→ Exercise instructions
In the data below, how many lines contain the word "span"? Answer with the number alone.

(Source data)
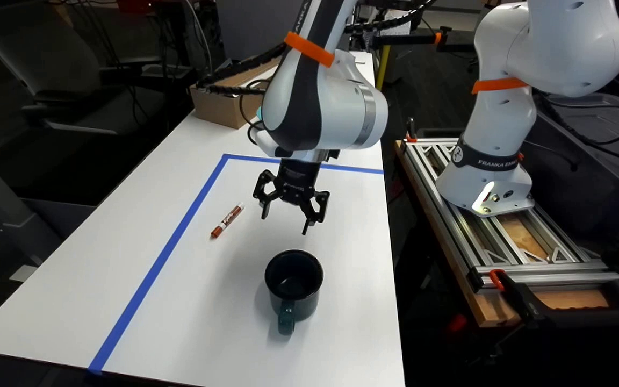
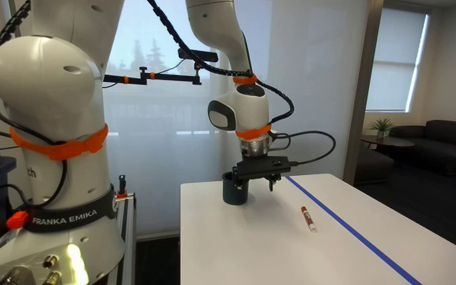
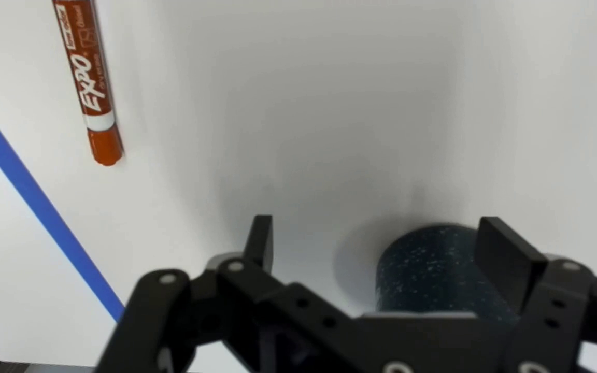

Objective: Move the sharpie to the table

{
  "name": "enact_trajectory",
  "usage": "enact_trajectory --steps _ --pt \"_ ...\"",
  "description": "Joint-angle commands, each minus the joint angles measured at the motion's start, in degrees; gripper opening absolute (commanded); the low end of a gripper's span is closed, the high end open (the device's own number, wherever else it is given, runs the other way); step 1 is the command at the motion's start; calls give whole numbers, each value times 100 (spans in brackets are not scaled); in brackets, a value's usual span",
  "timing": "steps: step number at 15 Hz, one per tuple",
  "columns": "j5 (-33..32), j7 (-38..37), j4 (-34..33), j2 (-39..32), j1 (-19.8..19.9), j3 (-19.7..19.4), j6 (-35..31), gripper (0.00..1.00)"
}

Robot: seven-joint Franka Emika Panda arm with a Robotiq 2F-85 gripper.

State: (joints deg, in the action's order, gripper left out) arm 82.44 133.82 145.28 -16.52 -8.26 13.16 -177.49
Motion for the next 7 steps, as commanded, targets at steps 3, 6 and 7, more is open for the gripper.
enact_trajectory --steps 3,6,7 --pt "-209 -152 106 238 0 -53 47 100" --pt "-217 -158 144 267 0 -53 77 100" --pt "-219 -159 154 267 0 -53 83 100"
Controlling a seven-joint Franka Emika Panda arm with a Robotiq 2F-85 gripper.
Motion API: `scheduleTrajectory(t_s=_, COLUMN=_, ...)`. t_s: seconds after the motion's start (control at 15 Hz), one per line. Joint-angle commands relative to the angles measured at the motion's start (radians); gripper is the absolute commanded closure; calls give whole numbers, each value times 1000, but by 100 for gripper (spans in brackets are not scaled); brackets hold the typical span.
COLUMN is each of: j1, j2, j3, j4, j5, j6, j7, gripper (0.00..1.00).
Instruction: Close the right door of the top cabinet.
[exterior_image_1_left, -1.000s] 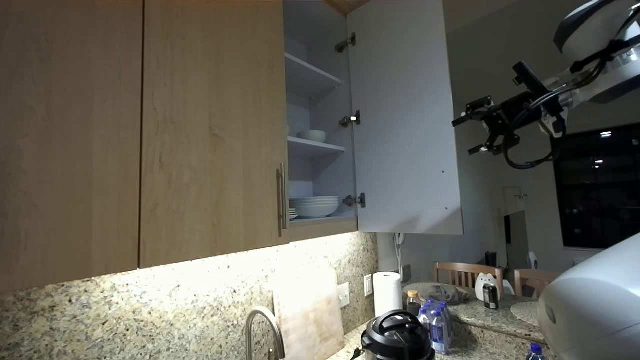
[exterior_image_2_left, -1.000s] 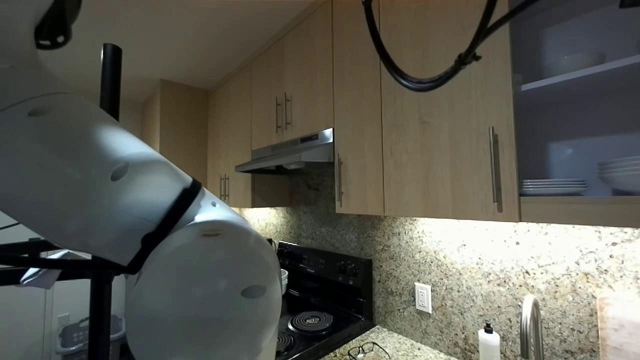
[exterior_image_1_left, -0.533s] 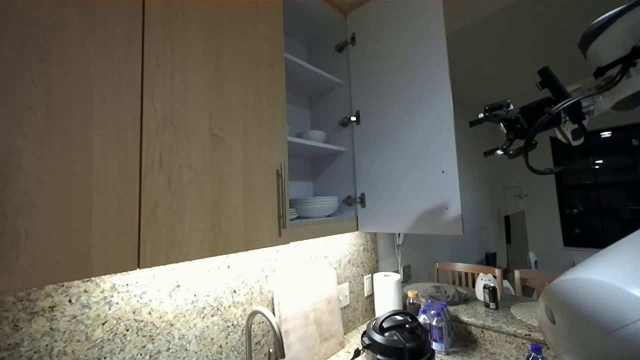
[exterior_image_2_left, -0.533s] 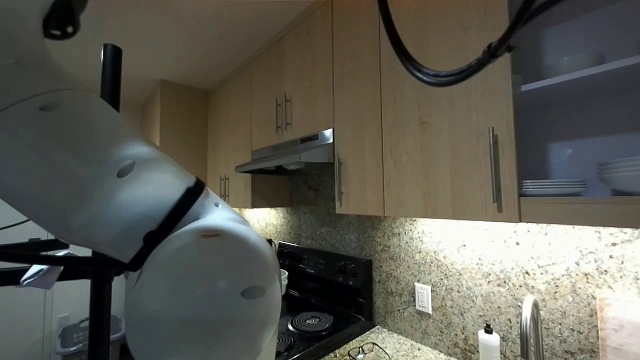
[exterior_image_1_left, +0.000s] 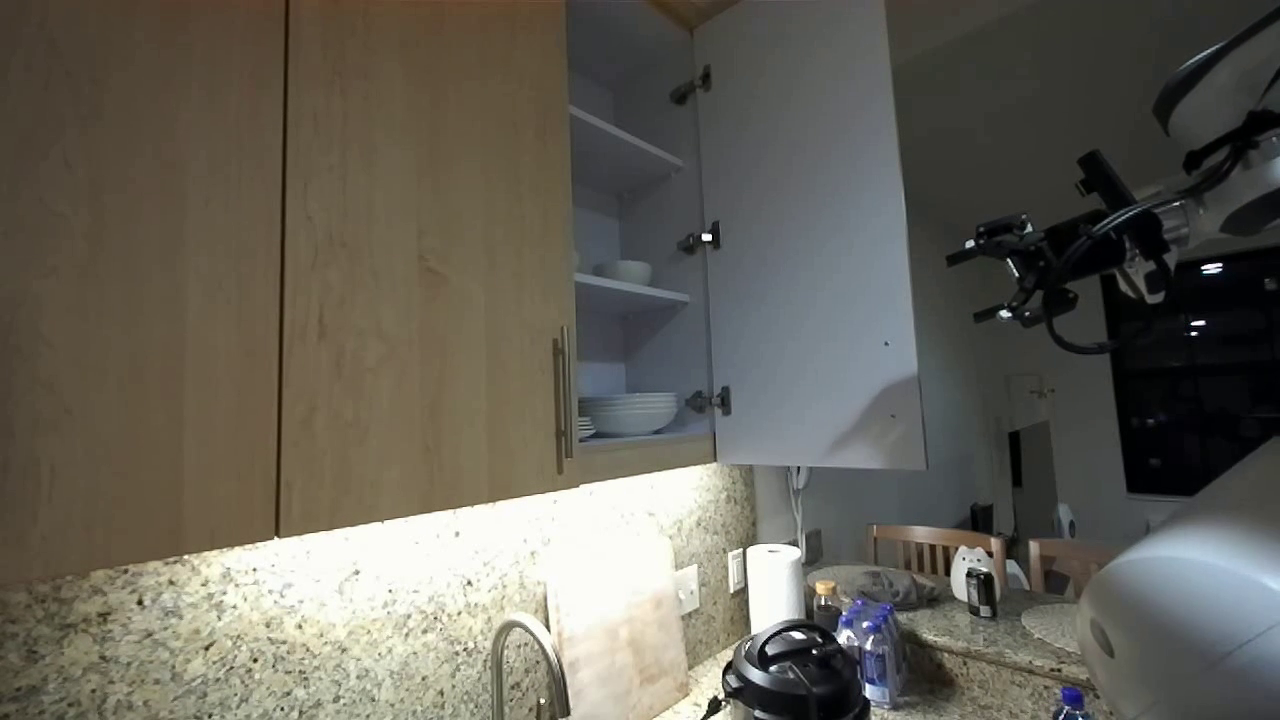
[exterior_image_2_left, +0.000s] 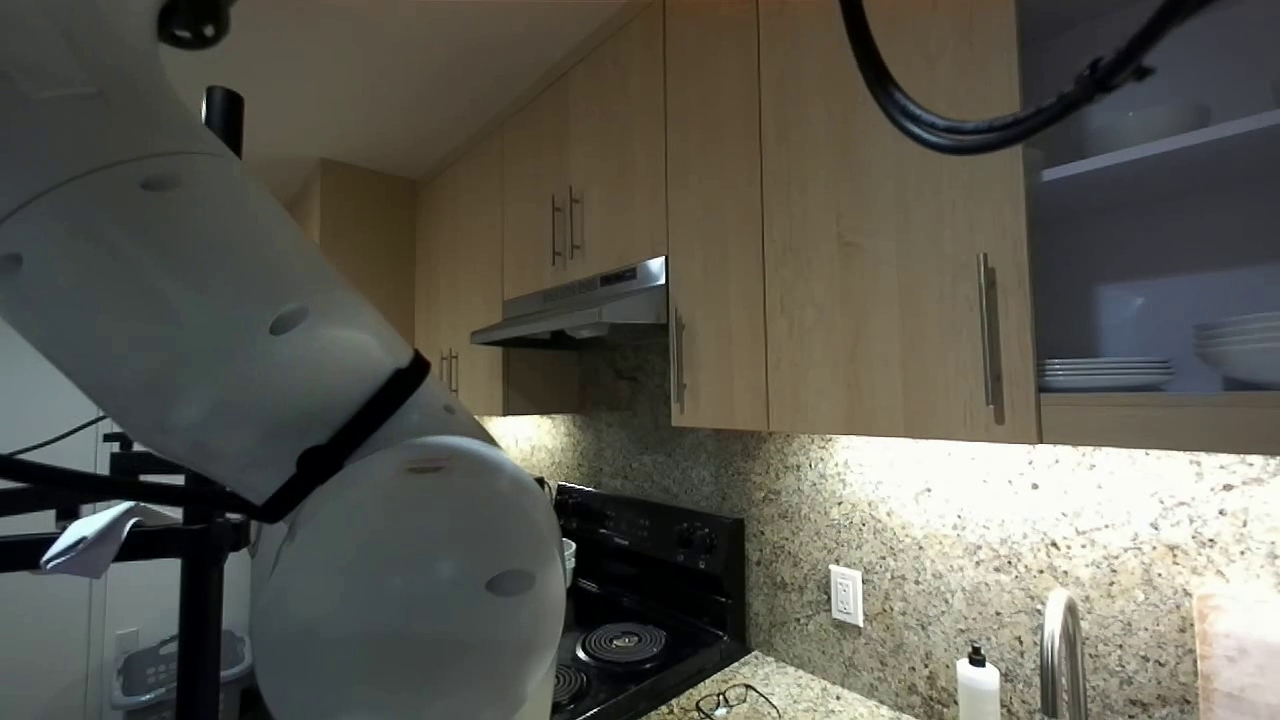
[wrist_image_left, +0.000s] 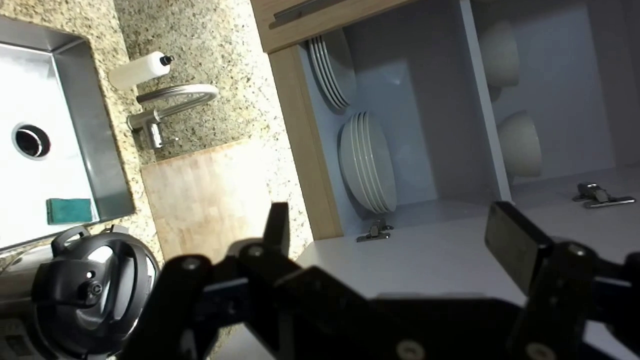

→ Reply to the task
2